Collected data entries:
————

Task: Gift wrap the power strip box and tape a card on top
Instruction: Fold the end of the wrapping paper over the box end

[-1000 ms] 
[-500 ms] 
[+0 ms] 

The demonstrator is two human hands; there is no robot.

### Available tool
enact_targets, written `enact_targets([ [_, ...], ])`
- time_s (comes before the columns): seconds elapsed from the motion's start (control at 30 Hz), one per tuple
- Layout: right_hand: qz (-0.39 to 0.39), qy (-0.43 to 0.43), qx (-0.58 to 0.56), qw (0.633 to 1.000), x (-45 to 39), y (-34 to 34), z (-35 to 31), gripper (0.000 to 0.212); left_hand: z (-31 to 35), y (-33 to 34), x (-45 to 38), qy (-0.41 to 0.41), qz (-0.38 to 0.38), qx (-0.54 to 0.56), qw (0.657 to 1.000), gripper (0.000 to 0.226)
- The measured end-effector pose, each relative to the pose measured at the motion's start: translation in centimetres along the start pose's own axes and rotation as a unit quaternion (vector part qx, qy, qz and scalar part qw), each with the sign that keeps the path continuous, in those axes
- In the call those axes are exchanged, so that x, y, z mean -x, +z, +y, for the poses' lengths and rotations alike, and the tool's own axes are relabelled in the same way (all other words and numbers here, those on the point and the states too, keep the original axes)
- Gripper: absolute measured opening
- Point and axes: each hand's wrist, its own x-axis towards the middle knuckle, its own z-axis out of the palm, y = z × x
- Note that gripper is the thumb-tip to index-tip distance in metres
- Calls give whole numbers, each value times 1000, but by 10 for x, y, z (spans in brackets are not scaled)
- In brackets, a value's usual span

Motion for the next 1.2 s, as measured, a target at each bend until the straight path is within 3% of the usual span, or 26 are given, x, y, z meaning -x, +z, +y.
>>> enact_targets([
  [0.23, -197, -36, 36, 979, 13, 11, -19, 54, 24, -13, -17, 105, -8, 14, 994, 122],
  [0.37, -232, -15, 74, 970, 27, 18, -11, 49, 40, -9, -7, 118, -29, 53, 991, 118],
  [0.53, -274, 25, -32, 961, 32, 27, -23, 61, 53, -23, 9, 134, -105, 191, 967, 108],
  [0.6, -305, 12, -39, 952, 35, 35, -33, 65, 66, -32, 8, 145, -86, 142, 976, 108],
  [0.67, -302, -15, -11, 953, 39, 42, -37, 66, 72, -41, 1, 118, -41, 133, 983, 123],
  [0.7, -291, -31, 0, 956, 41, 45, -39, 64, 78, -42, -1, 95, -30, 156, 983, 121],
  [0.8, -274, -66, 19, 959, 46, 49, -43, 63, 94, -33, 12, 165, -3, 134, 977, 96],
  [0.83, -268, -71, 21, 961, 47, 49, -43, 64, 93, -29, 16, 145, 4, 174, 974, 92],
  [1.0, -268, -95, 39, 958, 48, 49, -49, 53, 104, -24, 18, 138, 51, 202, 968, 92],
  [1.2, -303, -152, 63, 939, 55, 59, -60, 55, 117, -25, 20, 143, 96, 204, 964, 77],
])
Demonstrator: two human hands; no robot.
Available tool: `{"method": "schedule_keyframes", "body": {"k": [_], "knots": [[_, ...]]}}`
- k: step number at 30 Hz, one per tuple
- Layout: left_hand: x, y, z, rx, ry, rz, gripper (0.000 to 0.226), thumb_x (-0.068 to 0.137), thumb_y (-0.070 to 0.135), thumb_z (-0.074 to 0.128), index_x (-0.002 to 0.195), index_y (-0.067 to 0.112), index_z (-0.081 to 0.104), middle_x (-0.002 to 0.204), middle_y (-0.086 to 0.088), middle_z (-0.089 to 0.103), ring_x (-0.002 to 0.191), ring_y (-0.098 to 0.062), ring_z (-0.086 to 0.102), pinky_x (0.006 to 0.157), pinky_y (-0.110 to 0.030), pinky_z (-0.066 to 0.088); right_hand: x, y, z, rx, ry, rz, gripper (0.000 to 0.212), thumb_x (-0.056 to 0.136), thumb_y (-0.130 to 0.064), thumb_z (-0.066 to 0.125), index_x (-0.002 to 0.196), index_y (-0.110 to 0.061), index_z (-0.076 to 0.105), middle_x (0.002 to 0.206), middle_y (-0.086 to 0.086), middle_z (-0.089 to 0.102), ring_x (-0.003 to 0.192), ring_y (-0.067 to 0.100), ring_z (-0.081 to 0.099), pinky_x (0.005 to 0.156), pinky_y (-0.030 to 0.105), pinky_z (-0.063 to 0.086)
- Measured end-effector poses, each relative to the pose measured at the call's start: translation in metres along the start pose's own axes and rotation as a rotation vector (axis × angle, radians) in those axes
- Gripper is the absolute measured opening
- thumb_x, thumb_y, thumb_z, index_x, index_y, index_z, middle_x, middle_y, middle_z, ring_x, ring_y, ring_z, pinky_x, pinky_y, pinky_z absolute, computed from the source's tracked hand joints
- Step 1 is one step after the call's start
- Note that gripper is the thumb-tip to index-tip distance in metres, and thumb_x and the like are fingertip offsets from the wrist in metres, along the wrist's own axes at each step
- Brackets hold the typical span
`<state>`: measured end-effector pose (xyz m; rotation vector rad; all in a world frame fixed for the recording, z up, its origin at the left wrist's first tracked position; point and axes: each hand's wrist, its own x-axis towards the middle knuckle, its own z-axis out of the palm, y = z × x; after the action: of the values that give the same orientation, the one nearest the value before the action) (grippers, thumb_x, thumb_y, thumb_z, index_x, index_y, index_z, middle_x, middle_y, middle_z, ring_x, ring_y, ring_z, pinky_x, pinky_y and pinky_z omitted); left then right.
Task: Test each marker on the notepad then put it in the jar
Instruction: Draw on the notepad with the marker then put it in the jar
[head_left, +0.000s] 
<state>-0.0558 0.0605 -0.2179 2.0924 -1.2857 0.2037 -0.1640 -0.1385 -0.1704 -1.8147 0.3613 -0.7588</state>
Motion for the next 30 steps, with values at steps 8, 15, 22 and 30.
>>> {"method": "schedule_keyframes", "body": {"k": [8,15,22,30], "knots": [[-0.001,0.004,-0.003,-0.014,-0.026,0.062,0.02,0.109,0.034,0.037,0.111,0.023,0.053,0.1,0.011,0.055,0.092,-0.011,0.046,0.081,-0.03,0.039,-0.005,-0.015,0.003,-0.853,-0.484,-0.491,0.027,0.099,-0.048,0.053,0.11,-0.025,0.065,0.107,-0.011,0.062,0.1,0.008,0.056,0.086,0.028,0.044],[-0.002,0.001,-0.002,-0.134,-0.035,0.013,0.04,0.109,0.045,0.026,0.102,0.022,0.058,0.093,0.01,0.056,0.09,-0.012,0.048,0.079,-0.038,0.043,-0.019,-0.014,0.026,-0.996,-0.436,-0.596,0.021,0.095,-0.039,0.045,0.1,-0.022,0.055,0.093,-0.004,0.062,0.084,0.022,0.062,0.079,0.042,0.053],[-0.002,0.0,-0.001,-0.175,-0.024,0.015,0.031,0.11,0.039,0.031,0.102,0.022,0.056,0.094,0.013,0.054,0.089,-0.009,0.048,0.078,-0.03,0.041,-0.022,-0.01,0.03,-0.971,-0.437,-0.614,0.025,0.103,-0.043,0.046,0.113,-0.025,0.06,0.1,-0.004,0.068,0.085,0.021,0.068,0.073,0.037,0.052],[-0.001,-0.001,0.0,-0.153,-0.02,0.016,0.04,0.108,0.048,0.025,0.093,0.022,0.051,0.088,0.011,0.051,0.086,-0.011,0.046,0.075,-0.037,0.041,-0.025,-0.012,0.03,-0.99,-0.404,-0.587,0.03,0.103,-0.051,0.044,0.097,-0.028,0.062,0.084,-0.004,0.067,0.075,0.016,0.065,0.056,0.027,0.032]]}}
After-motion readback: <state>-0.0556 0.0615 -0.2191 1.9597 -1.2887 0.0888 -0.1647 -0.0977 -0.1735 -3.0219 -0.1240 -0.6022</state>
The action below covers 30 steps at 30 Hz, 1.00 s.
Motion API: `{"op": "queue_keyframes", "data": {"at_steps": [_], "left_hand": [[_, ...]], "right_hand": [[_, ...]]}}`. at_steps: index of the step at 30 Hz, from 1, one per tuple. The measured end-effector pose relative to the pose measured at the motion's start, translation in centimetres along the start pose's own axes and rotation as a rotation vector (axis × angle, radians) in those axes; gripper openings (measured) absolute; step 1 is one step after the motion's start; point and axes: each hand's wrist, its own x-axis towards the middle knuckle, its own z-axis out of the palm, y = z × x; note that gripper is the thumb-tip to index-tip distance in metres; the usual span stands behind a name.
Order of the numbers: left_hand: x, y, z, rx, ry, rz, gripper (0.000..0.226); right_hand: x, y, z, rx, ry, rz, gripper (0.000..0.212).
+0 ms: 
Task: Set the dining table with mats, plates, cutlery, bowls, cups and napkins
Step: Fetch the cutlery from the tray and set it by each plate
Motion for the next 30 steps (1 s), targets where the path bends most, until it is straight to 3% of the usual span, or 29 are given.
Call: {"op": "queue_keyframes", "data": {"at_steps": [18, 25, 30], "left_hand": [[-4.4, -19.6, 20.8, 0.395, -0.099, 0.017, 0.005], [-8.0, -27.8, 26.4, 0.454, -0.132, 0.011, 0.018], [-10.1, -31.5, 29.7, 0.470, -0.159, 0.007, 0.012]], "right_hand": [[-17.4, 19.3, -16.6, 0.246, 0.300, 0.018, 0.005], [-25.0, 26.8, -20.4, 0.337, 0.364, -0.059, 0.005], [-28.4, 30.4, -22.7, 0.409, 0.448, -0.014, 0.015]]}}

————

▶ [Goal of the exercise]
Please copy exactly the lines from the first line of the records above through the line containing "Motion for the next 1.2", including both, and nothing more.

▶ [Completed task]
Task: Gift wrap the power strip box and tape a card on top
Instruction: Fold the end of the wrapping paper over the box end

[-1000 ms] 
[-500 ms] 
[+0 ms] 

The demonstrator is two human hands; there is no robot.

### Available tool
enact_targets, written `enact_targets([ [_, ...], ])`
- time_s (comes before the columns): seconds elapsed from the motion's start (control at 30 Hz), one per tuple
- Layout: right_hand: qz (-0.39 to 0.39), qy (-0.43 to 0.43), qx (-0.58 to 0.56), qw (0.633 to 1.000), x (-45 to 39), y (-34 to 34), z (-35 to 31), gripper (0.000 to 0.212); left_hand: z (-31 to 35), y (-33 to 34), x (-45 to 38), qy (-0.41 to 0.41), qz (-0.38 to 0.38), qx (-0.54 to 0.56), qw (0.657 to 1.000), gripper (0.000 to 0.226)
- The measured end-effector pose, each relative to the pose measured at the motion's start: translation in centimetres along the start pose's own axes and rotation as a unit quaternion (vector part qx, qy, qz and scalar part qw), each with the sign that keeps the path continuous, in those axes
- In the call those axes are exchanged, so that x, y, z mean -x, +z, +y, for the poses' lengths and rotations alike, and the tool's own axes are relabelled in the same way (all other words and numbers here, those on the point and the states too, keep the original axes)
- Gripper: absolute measured opening
- Point and axes: each hand's wrist, its own x-axis towards the middle knuckle, its own z-axis out of the palm, y = z × x
- Note that gripper is the thumb-tip to index-tip distance in metres
- Calls give whole numbers, each value times 1000, but by 10 for x, y, z (spans in brackets are not scaled)
- In brackets, a value's usual span

Motion for the next 1.2 s, as measured, a target at each bend until the straight path is within 3% of the usual span, or 26 are given, x, y, z meaning -x, +z, +y.

That makes the output complete.